Exercise objective: Exact copy, no pictures: take the lines of the listing below from the first through the one containing "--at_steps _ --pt".

----------

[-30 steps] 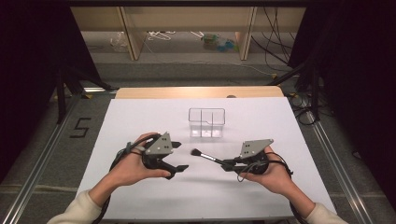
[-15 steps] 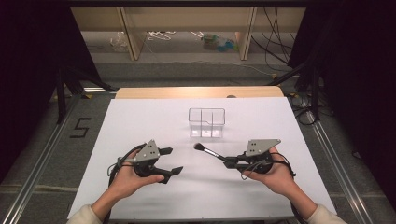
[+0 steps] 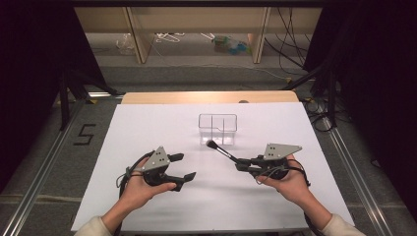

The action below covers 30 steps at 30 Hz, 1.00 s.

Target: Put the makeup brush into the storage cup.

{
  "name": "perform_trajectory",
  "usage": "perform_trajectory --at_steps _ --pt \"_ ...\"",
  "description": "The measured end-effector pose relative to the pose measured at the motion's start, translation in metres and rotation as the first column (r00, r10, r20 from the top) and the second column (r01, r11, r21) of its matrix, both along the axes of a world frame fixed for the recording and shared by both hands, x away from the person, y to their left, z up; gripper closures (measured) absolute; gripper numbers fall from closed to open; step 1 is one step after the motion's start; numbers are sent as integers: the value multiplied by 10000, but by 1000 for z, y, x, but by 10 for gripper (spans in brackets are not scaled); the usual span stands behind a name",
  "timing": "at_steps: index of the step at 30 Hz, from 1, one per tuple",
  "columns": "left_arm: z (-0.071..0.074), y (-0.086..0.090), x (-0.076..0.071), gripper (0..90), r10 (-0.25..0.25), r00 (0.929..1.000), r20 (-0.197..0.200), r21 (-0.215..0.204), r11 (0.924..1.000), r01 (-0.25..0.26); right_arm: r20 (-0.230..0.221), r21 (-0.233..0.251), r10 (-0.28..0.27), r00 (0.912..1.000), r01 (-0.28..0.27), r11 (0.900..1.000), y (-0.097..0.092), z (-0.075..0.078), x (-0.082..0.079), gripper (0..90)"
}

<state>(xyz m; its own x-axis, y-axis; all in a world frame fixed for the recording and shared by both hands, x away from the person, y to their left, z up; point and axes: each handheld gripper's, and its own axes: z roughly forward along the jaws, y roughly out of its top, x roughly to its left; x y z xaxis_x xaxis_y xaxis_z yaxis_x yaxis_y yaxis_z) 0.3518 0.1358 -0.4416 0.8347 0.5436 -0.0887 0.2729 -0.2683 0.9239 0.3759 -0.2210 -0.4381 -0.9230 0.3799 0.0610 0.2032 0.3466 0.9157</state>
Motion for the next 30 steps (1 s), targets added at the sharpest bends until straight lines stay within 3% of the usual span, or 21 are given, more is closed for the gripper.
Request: perform_trajectory --at_steps 2,4,5,7,9,11,12,14,17,19,21,24,26,30 --pt "1 -2 0 227 21 10000 -53 -192 9998 -22 -28 -2 -51 10000 51 10000 0 1 0 796" --pt "4 -7 2 227 72 9999 -152 -668 9977 -82 -83 326 -69 9999 72 9994 3 0 0 795" --pt "4 -7 2 227 72 9999 -152 -668 9977 -82 -83 326 -69 9999 72 9994 3 0 0 795" --pt "6 -12 3 228 211 9990 -406 -1067 9940 -253 -92 430 4 10000 0 9991 5 0 0 796" --pt "7 -16 4 234 229 9992 -317 -1288 9913 -268 -73 647 -68 10000 72 9979 8 0 -2 795" --pt "9 -19 5 238 228 9989 -411 -1617 9864 -292 -34 481 -83 10000 84 9988 7 1 -2 796" --pt "11 -21 5 242 251 9984 -509 -1803 9830 -339 -145 779 -50 9999 61 9969 9 0 -2 796" --pt "13 -24 5 245 190 9982 -575 -2030 9787 -303 -170 863 -28 9999 43 9963 10 0 -2 796" --pt "14 -28 7 245 93 9979 -646 -2213 9749 -234 -35 1092 86 10000 -82 9940 13 -1 0 796" --pt "14 -31 8 259 0 9968 -794 -2371 9713 -189 -94 854 68 9999 -60 9963 12 1 -1 796" --pt "14 -34 8 267 -102 9961 -873 -2502 9681 -120 -3 1104 -44 10000 44 9939 15 -1 -2 796" --pt "15 -39 10 273 -176 9959 -883 -2549 9670 -55 -82 870 125 9999 -117 9961 15 1 -2 796" --pt "15 -43 12 279 -184 9963 -845 -2497 9683 -33 -232 998 215 9995 -191 9948 18 1 -3 796" --pt "14 -45 13 287 -199 9959 -882 -2570 9664 -34 -48 930 229 9997 -223 9954 18 2 -2 796"
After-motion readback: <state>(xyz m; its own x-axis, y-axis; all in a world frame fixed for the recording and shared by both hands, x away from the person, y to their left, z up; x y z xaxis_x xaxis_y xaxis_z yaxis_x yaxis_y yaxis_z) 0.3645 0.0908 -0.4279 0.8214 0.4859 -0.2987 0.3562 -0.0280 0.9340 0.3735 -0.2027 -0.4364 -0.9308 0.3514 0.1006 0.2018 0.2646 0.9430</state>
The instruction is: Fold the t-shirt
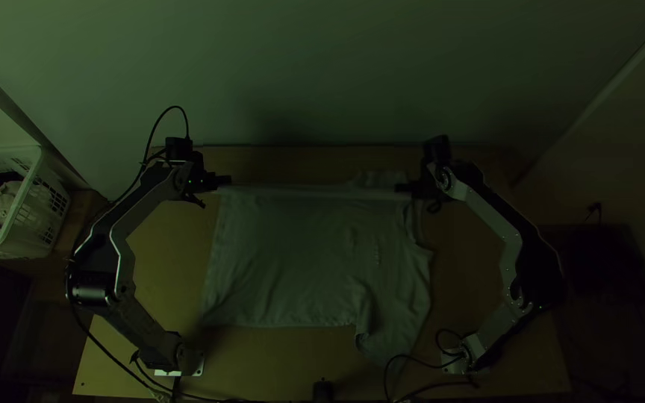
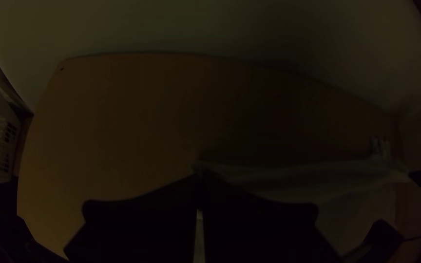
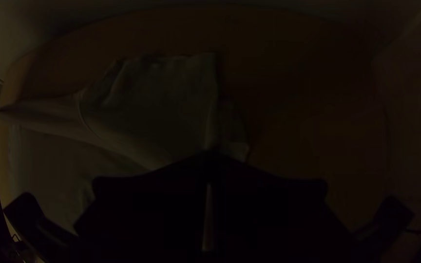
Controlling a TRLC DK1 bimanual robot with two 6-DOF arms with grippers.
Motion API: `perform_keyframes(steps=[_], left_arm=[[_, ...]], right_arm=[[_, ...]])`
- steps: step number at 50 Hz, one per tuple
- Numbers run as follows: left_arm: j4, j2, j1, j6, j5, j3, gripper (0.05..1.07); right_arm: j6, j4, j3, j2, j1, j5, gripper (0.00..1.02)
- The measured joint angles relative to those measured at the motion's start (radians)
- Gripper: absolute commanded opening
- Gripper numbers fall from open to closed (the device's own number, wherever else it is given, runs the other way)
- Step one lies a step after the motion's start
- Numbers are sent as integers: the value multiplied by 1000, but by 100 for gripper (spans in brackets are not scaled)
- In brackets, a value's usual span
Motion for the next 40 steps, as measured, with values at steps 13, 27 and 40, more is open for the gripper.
perform_keyframes(steps=[13, 27, 40], left_arm=[[83, -121, 0, 1, 0, -197, 8], [149, -208, 0, 32, 0, -356, 27], [132, -225, 0, 45, 0, -386, 91]], right_arm=[[3, 44, -195, -124, 23, 7, 2], [8, 96, -336, -188, 41, 22, 47], [20, 72, -381, -190, 41, 56, 96]])
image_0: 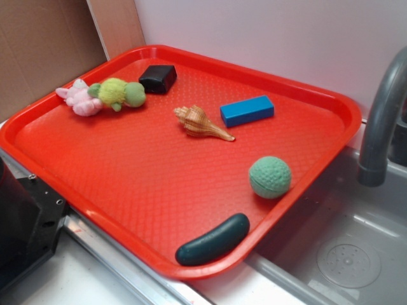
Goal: Grab the pink bunny.
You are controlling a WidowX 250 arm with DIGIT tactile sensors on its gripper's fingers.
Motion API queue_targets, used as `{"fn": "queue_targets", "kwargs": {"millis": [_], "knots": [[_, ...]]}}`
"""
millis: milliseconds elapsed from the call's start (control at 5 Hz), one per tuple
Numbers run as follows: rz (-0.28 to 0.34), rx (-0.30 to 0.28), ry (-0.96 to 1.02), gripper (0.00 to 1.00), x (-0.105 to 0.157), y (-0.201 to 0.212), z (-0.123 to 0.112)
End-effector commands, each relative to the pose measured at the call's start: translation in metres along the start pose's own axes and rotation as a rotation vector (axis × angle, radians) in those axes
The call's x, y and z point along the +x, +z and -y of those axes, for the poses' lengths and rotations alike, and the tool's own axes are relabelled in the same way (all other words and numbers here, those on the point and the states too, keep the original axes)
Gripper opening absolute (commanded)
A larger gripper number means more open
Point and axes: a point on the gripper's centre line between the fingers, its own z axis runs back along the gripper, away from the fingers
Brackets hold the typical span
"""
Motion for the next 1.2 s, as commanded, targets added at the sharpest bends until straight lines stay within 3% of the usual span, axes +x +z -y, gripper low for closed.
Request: {"fn": "queue_targets", "kwargs": {"millis": [0,200,400,600,1000], "knots": [[0.0,0.0,0.0,1.0,0.0,0.0,0.0],[-0.017,0.071,0.245,1.0,0.019,-0.037,-0.037],[0.022,0.066,0.495,1.0,0.024,-0.056,-0.051],[0.034,0.109,0.742,1.0,0.021,-0.078,-0.061],[0.034,0.109,0.742,1.0,0.021,-0.078,-0.061]]}}
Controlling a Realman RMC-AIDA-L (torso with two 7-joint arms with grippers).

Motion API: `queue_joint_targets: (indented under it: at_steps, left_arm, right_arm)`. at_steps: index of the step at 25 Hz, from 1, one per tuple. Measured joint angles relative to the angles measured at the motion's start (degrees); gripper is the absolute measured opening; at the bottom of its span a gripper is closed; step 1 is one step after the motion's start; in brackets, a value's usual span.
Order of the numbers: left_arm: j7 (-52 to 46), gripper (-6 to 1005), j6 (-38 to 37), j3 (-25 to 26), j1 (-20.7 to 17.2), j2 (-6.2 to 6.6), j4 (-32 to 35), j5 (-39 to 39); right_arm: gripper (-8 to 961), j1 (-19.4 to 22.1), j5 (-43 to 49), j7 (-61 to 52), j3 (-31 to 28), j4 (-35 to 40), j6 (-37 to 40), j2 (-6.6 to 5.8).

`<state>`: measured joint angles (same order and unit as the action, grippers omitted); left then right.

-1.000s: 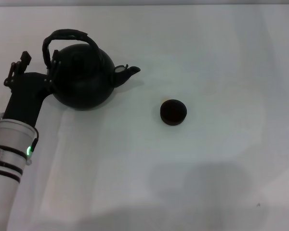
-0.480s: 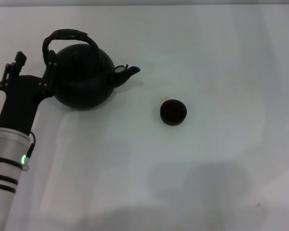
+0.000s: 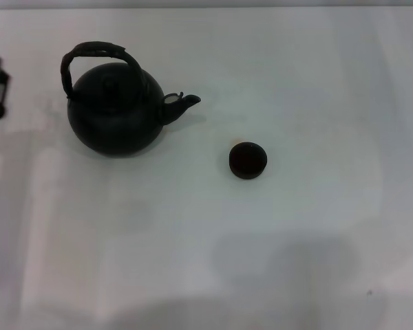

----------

Answer for the task:
[-30 steps] 
[-15 steps] 
[+0 steps] 

The action below covers 30 steps at 30 Hz, 1.00 s.

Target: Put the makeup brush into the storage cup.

{
  "name": "perform_trajectory",
  "usage": "perform_trajectory --at_steps _ --pt \"_ ...\"",

The exercise output is complete.